Low lighting is OK short term. with good lighting, they may best boost from energy, other than that, they will just shrink a little in the Treatment tank.
 
That is good news, thanks. It would make things so much easier on me and the anemone if I can just leave him attached to that rock. And hopefully I can eventually transfer him back to the tank that way.
 
I treated mine while on a rock the second time around. Stayed on the rock the entire time and put the rock back in the display with no issue to be seen.

Also, pictures. We love pictures, we love mags, and we love seeing all the cool crazy color combinations of them.
 
Holy crap. You people are geniuses with this Cipro technique. Amazing immediate results! The anemone has about doubled in size (the size I order was "variable" so I didn't realize it was that enormous).

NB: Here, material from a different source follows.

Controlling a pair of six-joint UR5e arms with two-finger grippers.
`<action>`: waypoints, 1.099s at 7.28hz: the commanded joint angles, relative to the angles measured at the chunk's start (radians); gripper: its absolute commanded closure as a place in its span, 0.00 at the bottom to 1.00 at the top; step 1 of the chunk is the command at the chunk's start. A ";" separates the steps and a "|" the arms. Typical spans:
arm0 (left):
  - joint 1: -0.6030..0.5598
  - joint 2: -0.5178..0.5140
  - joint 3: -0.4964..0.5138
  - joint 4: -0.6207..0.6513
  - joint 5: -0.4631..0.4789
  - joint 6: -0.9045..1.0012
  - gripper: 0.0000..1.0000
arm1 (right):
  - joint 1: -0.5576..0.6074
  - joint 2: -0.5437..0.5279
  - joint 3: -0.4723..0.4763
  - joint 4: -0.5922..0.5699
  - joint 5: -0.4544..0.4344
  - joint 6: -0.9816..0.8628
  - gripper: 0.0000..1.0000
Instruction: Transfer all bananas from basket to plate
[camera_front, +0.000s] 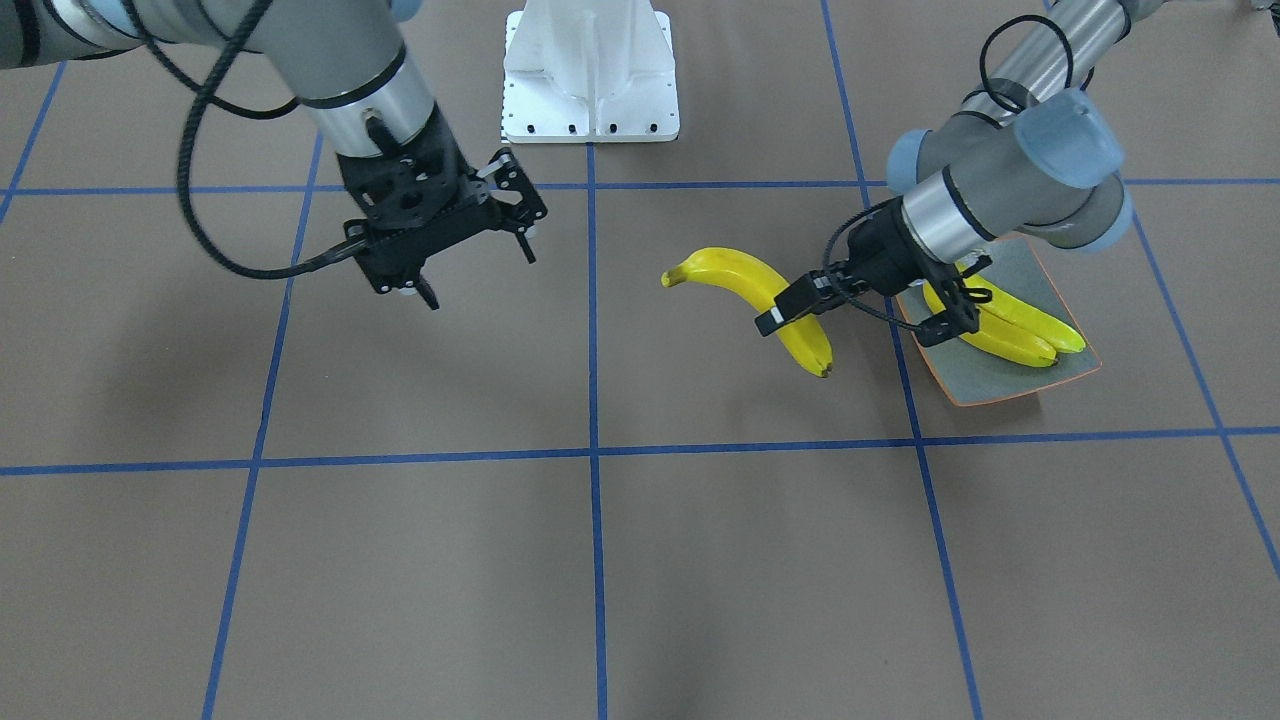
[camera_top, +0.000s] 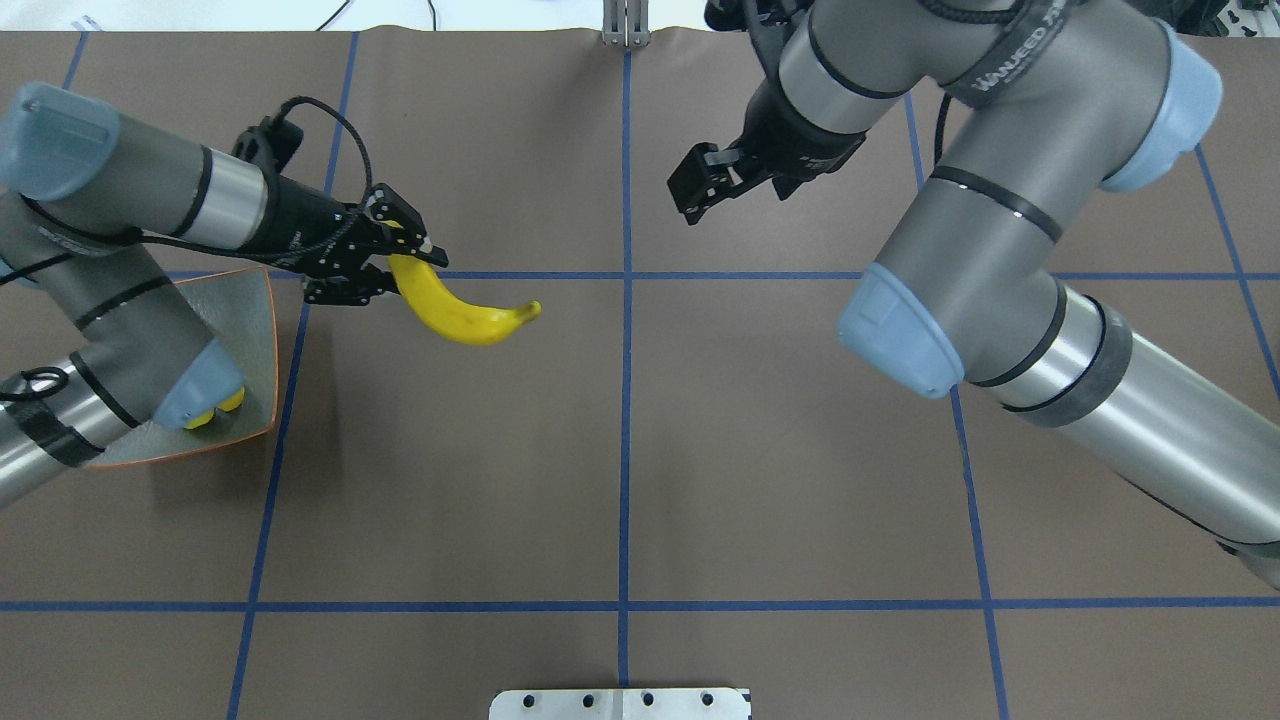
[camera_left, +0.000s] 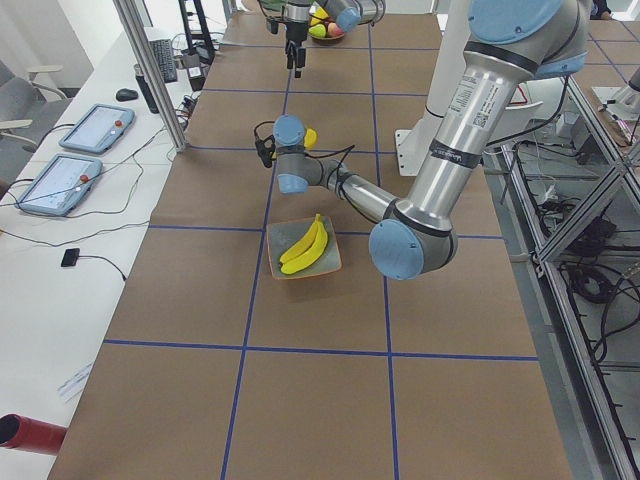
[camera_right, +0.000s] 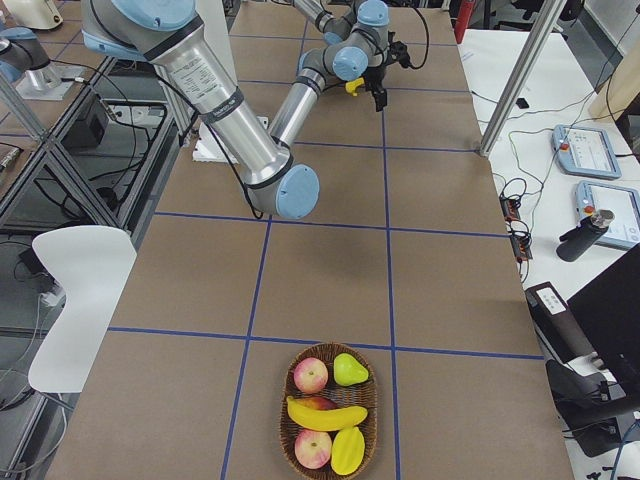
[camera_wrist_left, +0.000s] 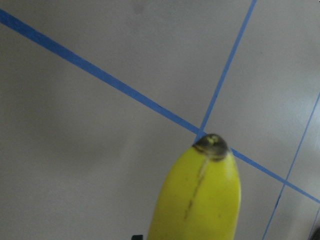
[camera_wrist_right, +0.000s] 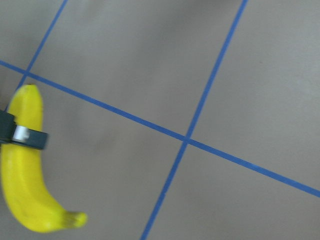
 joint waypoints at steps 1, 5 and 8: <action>-0.112 0.116 0.002 -0.001 -0.089 0.125 1.00 | 0.047 -0.053 -0.001 -0.001 0.018 -0.041 0.01; -0.198 0.149 0.108 -0.001 -0.151 0.311 1.00 | 0.051 -0.062 -0.014 0.000 0.015 -0.045 0.01; -0.209 0.162 0.172 -0.002 -0.158 0.344 1.00 | 0.049 -0.061 -0.013 0.002 0.015 -0.043 0.01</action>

And yes, I do want to take a picture of it when I put it back in the tank (if this really works). It is absolutely beautiful.

Without the internet, I would never in a million years have figured out that the reason the anemone was suffering is that somehow it got a bacterial infection due to shipping stress. It certainly didn't LOOK infected any way that I would intuitively imagine an infection to look.